I had a feeling this would come up soon (and it's not the first time).
Here are my thoughts on "concise" lexicons (or other abridged, shorter, etc. type resources):
1. These two in particular (Danker and Holladay), and others like them are very widely used in schools because they are portable, get to the most commonly (if that's a good word) needed information more easily, and are less expensive. These are great features. I used the predecessor by Gingrich for 3 years in college, and became very acquainted with it, and agree it's superior to anything of its size. In seminary, Holladay was required, but I had HALOT in Accordance (and indeed almost every class the prof would ask me what HALOT said since no one else had it electronically, nor carried the 6 vols. to class).

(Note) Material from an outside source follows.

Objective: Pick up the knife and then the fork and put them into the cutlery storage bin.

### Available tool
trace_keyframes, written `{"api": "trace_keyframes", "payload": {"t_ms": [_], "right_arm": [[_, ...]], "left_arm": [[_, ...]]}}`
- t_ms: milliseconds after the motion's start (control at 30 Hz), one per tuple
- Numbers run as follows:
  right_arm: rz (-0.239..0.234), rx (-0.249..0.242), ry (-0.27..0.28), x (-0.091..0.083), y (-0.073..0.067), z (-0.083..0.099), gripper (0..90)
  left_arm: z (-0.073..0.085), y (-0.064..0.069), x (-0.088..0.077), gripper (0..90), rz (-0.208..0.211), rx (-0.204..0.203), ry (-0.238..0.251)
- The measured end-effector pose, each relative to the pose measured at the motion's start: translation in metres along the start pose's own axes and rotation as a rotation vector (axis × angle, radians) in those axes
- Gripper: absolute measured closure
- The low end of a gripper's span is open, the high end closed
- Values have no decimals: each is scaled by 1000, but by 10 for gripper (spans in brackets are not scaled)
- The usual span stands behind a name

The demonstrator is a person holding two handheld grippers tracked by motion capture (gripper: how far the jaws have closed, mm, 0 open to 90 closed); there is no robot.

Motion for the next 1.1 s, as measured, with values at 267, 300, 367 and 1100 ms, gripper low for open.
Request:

2. Size is obviously not a constraint for electronic resources. Concise information about the passage you are working in is easily attainable with no additional effort via amplify with context. The price for these is relatively low considering the BDAG/HALOT bundle, academic discounts, and the frequently occurring 25% off pick a product sale. And, eventually, anyone who purchases one of these concise editions will purchase BDAG/HALOT. So, why invest in both? (I know some will disagree, and that's fine, too).
And from a development perspective, is it worthwhile to invest our resources in acquiring and developing them? It's tough to answer, and historically we have answered that "no." And, we have had relatively few requests in recent years as well.
That said, it's more probable that we can get Danker, and if others make the call to acquire it, I will not say no to develop it.
I hope that helps…thanks for the feedback.